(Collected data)
· · · · ·
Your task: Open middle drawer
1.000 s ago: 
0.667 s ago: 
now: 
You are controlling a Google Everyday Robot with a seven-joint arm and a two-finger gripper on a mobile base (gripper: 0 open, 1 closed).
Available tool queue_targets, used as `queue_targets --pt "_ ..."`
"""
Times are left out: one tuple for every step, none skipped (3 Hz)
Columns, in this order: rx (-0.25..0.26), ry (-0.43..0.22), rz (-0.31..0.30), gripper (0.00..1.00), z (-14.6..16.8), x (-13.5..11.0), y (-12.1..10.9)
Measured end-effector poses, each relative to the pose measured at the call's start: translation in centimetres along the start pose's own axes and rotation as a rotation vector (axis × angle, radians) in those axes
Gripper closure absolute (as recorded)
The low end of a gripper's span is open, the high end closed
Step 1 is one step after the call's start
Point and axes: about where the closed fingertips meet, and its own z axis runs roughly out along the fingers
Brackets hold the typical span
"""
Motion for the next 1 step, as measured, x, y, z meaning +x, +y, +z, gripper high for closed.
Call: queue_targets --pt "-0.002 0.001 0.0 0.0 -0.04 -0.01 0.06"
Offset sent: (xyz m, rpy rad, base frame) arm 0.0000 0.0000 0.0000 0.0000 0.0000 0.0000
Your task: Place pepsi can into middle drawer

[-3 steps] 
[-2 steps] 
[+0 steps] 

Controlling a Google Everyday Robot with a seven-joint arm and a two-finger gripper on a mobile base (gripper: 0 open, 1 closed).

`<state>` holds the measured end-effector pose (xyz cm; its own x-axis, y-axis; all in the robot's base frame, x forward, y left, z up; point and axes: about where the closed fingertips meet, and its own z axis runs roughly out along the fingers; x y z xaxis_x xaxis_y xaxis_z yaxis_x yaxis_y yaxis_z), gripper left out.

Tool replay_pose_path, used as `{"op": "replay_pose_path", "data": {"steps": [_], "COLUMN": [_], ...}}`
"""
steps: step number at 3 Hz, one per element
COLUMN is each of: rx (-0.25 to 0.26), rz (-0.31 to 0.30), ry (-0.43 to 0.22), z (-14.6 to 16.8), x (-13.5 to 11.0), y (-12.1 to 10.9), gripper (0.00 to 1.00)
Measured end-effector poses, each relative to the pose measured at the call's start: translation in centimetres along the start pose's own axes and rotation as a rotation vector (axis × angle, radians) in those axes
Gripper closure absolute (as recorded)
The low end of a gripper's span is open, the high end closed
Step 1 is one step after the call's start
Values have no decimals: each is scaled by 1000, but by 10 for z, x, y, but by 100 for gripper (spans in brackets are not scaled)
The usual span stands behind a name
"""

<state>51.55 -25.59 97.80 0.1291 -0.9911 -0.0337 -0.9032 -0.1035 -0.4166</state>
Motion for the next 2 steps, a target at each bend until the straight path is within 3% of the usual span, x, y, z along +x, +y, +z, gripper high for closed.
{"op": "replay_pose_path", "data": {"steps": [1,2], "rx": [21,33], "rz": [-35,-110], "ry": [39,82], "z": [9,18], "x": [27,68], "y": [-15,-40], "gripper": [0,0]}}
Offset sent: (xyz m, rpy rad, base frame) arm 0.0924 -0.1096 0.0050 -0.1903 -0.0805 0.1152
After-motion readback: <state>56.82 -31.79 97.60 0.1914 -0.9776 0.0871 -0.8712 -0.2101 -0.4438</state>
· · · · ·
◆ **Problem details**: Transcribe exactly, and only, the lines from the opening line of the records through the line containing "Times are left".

◆ **Exercise answer**:
Your task: Open middle drawer
1.000 s ago: 
0.667 s ago: 
now: 
You are controlling a Google Everyday Robot with a seven-joint arm and a two-finger gripper on a mobile base (gripper: 0 open, 1 closed).
Available tool queue_targets, used as `queue_targets --pt "_ ..."`
"""
Times are left out: one tuple for every step, none skipped (3 Hz)

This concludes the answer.